─── Input data
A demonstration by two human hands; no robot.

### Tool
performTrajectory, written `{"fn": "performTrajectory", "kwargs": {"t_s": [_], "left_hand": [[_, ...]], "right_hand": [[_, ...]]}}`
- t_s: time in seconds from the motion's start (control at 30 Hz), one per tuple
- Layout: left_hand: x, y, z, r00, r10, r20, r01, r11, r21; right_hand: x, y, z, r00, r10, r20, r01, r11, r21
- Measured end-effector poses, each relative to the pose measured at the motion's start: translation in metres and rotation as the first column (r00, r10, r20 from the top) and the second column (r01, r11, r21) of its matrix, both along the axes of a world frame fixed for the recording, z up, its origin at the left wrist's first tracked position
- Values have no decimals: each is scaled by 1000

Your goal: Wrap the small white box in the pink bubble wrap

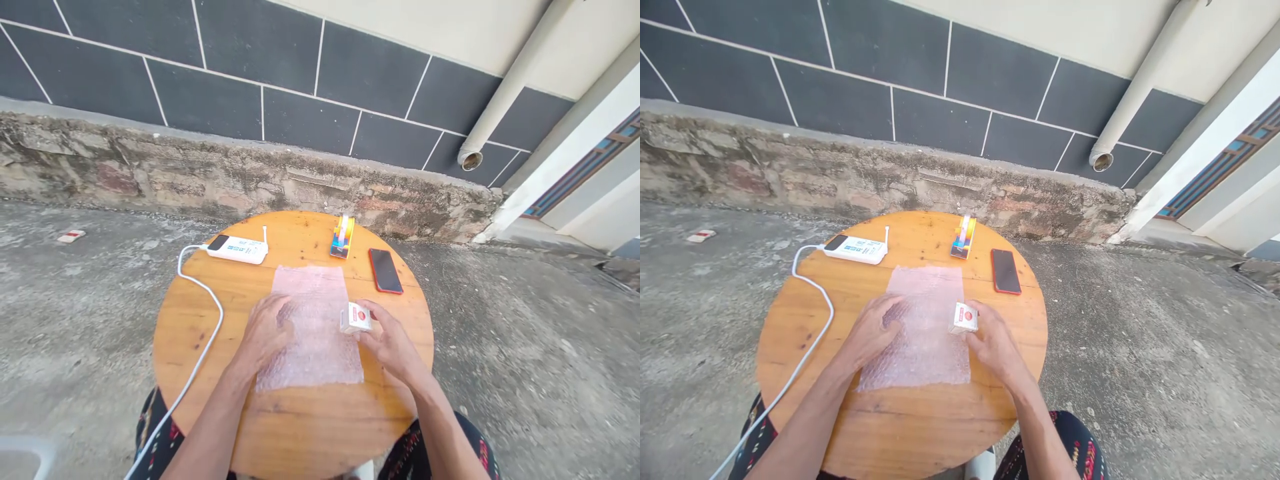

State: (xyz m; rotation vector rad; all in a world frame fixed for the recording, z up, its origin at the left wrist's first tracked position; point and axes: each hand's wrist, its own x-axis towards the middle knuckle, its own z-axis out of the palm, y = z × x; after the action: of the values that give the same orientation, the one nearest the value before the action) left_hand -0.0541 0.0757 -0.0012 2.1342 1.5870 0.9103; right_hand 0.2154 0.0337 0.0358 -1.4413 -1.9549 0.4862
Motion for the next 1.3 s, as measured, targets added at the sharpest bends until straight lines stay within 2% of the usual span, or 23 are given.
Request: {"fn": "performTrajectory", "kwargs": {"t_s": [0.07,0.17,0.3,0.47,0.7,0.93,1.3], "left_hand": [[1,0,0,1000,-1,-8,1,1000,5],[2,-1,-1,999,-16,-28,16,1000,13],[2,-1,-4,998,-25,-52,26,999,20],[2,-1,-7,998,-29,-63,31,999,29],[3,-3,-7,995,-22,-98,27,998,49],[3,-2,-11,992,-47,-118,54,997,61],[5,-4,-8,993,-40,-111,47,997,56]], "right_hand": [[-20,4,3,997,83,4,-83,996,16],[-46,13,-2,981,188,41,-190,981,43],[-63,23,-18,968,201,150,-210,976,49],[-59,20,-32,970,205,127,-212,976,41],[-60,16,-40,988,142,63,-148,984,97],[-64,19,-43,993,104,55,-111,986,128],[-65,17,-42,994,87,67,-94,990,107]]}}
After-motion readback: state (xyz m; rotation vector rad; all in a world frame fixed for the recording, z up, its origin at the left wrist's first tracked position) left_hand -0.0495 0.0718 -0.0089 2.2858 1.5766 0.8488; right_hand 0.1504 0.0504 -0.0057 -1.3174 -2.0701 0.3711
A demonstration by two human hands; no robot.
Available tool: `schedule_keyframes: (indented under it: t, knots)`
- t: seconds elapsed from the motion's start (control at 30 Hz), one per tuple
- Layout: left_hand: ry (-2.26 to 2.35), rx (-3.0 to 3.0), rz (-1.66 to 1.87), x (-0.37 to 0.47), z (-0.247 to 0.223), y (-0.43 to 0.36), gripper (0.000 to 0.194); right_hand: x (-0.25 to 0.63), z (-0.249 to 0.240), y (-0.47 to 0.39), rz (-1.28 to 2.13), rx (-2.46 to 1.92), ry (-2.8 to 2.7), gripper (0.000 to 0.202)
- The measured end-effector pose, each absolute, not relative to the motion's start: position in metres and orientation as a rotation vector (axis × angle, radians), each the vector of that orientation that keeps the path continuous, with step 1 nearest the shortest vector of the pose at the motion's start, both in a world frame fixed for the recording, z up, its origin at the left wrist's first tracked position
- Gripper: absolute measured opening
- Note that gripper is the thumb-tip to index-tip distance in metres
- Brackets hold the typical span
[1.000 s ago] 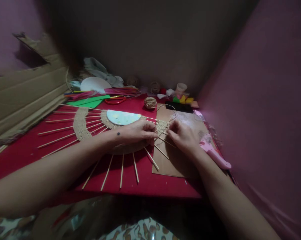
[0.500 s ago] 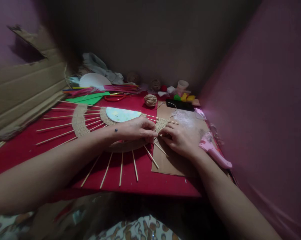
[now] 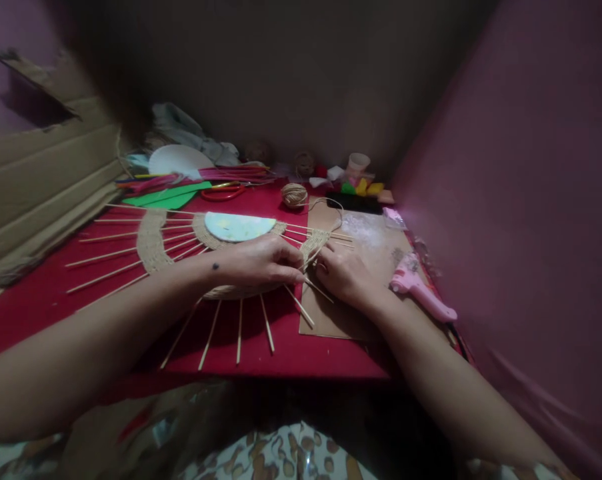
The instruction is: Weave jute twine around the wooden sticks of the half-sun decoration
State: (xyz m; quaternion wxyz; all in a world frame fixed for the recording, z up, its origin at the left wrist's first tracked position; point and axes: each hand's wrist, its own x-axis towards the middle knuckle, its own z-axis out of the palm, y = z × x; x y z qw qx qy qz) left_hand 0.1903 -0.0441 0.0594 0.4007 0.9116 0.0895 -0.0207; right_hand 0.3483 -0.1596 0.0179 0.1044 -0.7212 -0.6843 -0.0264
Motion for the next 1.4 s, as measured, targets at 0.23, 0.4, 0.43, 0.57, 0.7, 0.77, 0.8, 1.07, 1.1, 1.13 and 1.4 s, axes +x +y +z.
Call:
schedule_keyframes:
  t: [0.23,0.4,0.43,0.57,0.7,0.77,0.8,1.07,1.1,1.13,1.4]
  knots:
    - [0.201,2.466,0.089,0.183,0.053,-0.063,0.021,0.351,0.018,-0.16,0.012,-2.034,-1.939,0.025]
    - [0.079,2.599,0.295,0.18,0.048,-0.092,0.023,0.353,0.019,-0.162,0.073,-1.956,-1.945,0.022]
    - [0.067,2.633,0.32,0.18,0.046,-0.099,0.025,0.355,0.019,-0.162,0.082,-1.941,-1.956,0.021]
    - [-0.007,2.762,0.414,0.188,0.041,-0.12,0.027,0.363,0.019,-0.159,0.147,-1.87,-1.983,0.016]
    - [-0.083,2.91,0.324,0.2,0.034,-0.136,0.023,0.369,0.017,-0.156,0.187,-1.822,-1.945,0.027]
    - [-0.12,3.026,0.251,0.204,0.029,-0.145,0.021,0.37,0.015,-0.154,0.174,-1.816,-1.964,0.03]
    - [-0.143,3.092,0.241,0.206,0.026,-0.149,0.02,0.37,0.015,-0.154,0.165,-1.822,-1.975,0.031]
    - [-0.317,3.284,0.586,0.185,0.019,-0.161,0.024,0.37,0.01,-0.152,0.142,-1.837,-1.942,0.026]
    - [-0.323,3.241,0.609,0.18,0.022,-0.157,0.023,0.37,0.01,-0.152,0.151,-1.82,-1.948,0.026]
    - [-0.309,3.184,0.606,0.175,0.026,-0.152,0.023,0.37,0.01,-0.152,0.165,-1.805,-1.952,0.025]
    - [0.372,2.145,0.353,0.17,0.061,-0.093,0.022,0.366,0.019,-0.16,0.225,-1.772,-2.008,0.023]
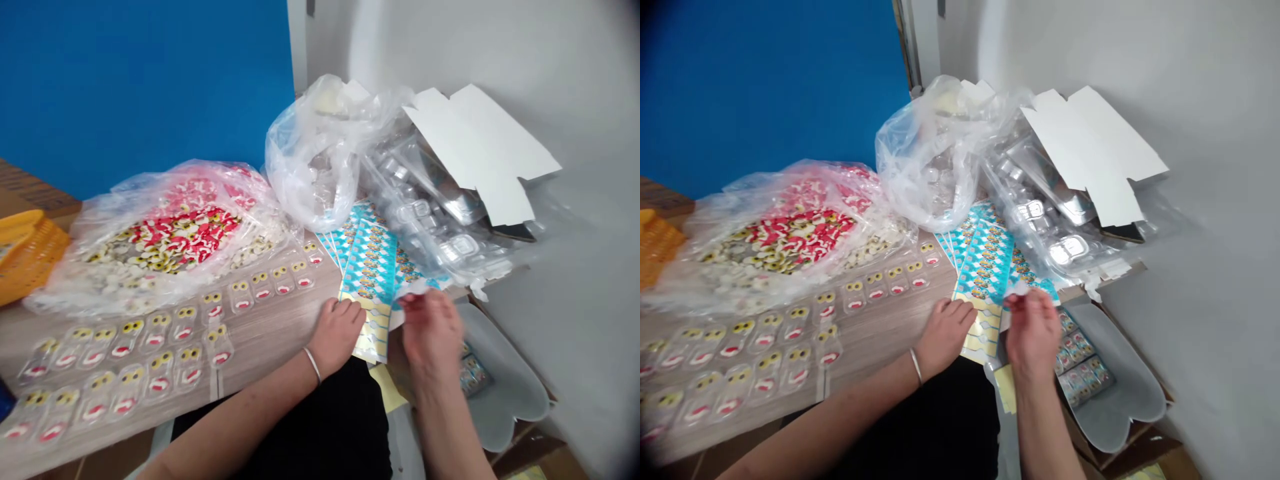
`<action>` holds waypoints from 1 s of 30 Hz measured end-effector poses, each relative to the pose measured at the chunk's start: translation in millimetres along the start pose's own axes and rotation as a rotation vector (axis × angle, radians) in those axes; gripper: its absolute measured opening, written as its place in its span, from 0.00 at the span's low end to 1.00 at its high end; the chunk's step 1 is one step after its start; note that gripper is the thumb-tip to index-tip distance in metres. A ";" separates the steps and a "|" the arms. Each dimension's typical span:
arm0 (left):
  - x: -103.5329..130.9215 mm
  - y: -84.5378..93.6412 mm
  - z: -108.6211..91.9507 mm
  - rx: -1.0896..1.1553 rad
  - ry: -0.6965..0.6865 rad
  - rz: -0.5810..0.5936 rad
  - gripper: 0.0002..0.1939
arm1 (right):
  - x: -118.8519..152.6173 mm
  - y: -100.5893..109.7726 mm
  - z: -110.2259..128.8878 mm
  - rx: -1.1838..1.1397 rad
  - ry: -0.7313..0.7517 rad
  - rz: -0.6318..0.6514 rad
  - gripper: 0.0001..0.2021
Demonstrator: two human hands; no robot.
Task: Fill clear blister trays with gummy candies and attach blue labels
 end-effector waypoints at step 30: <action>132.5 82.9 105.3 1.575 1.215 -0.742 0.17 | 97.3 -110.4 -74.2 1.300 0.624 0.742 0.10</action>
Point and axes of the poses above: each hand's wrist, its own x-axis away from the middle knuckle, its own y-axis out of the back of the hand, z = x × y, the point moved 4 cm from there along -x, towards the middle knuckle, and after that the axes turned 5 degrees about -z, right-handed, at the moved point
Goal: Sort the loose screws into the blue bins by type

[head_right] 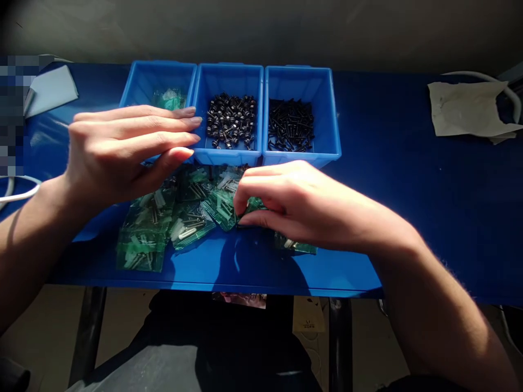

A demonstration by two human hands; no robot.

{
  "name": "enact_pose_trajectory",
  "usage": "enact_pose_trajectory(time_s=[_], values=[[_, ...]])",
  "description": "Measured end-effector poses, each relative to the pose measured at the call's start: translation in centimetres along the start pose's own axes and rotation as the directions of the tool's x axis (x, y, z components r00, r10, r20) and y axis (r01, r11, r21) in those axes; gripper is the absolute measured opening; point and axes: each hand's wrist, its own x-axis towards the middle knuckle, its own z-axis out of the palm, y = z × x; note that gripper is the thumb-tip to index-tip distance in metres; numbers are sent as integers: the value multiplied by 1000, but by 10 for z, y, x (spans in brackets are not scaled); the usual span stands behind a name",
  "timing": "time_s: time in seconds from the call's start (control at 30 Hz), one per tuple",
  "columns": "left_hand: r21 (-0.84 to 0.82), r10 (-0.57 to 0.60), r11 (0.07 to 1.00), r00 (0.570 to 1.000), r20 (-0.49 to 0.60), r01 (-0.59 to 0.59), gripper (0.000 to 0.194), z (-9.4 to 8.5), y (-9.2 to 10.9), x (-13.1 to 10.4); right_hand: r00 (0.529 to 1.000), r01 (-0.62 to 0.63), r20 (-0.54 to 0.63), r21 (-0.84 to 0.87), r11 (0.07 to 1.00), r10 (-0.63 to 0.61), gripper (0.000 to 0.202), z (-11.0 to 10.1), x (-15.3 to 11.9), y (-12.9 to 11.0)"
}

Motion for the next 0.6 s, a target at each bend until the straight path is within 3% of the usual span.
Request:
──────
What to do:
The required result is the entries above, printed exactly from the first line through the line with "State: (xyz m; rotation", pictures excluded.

Solution to this problem:
A demonstration by two human hands; no robot.

### Tool
performTrajectory, written `{"fn": "performTrajectory", "kwargs": {"t_s": [_], "left_hand": [[_, ...]], "right_hand": [[_, ...]]}}`
- t_s: time in seconds from the motion's start (control at 30 Hz), one per tuple
- Layout: left_hand: x, y, z, r00, r10, r20, r01, r11, r21; right_hand: x, y, z, r00, r10, r20, r01, r11, r21
- Measured end-effector poses, each relative to the pose measured at the motion's start: translation in metres and rotation as the first column (r00, r10, r20 from the top) and the second column (r01, r11, r21) of its matrix, both along the axes of a world frame fixed for the recording, z up, its origin at the left wrist's first tracked position
- Values have no decimals: each is scaled by 1000

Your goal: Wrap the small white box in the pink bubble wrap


State: (xyz m; rotation vector rad; all in a world frame fixed for the recording, z up, its origin at the left wrist's first tracked position; point and axes: each hand's wrist, its own x-axis towards the middle knuckle, its own z-axis out of the palm, y = z × x; after the action: of the values that give the same orientation, the one nearest the value before the action) left_hand -0.0541 0.0757 -0.0012 2.1342 1.5870 0.9103; right_hand 0.2154 0.0337 0.0358 -1.4413 -1.9549 0.4862

No other output belongs with this exercise.